**Requirement:** A faithful copy of the data is the goal; set it down exactly, without the images.

- - -

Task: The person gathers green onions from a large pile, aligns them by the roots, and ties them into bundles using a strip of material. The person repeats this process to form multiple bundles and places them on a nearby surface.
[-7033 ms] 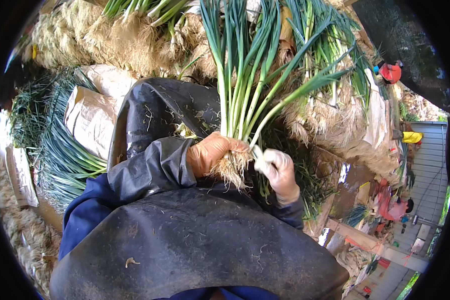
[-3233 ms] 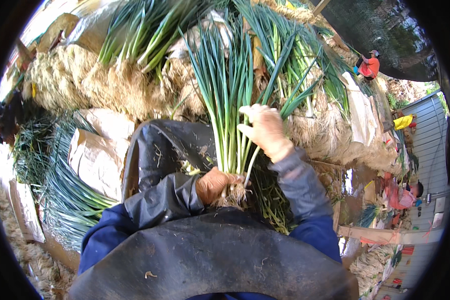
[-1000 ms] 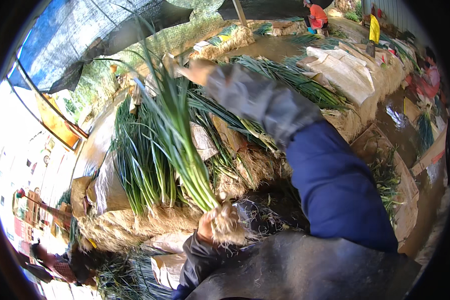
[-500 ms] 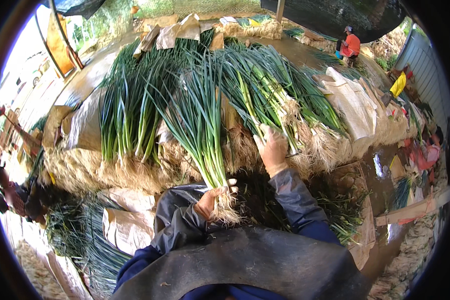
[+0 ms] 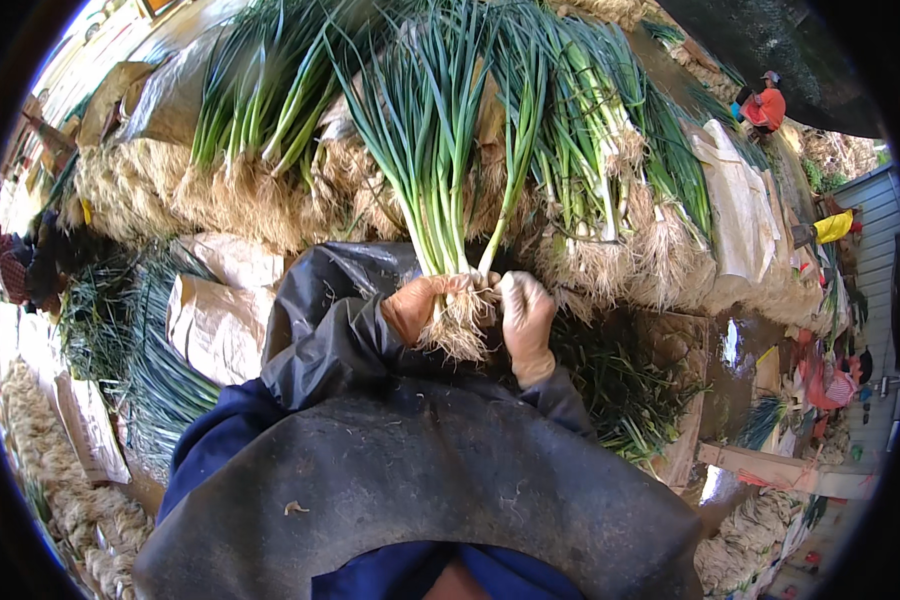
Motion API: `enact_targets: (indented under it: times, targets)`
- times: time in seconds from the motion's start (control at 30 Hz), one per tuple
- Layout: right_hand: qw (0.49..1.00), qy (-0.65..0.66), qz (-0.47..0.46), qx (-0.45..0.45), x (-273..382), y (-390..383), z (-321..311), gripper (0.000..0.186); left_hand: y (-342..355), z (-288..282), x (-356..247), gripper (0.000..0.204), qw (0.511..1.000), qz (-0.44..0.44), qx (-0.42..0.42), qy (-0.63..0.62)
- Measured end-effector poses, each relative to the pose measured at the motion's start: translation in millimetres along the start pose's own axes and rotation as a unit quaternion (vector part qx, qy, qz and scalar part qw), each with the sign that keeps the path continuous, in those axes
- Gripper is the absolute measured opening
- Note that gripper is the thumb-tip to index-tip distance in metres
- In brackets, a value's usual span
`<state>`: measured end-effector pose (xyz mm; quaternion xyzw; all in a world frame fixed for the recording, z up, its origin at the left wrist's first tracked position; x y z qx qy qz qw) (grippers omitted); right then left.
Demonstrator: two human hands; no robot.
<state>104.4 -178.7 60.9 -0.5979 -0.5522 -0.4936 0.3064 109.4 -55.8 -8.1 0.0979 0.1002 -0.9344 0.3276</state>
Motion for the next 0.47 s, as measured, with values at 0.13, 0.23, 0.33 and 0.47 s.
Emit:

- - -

**Response to this exercise:**
Task: The person gathers green onions from a large pile, aligns them by the roots, and ties them into bundles using a strip of material. The person repeats this process to form multiple bundles and places them on a nearby surface.
[-7033 ms] 
[-3233 ms] 
[-1000 ms] 
[-500 ms] 
[+0 ms] 
Motion API: `enact_targets: (indented under it: times, targets)`
- times: time in seconds from the motion's start (control at 30 Hz), one per tuple
- Layout: right_hand: qw (0.49..1.00), qy (-0.65..0.66), qz (-0.47..0.46), qx (-0.45..0.45), x (-273..382), y (-390..383), z (-321..311), gripper (0.000..0.186); left_hand: y (-342..355), z (-288..282), x (-356..247), gripper (0.000..0.204), qw (0.511..1.000), qz (-0.44..0.44), qx (-0.42..0.42), qy (-0.63..0.62)
- Measured end-effector poses, each relative to the pose measured at the motion's start: translation in millimetres along the start pose's own axes and rotation as a unit quaternion (vector part qx, qy, qz and scalar part qw), each with the sign that keeps the path continuous, in those axes
- Gripper is the absolute measured opening
- Note that gripper is the thumb-tip to index-tip distance in metres
- In brackets, a value's usual span
`<state>`: measured end-effector pose (xyz mm; quaternion xyzw; all in a world frame fixed for the recording, z up, its origin at the left wrist's first tracked position; x y z qx qy qz qw) (grippers omitted); right then left.
Demonstrator: two human hands; no robot.
<state>104.4 -178.7 60.9 -0.5979 -0.5522 -0.4936 0.3064 109.4 -55.8 -8.1 0.0979 0.1002 -0.9344 0.3276</state>
Motion for the next 0.47 s, as measured, with values at 0.13, 0.23, 0.33 and 0.47 s.
Emit:

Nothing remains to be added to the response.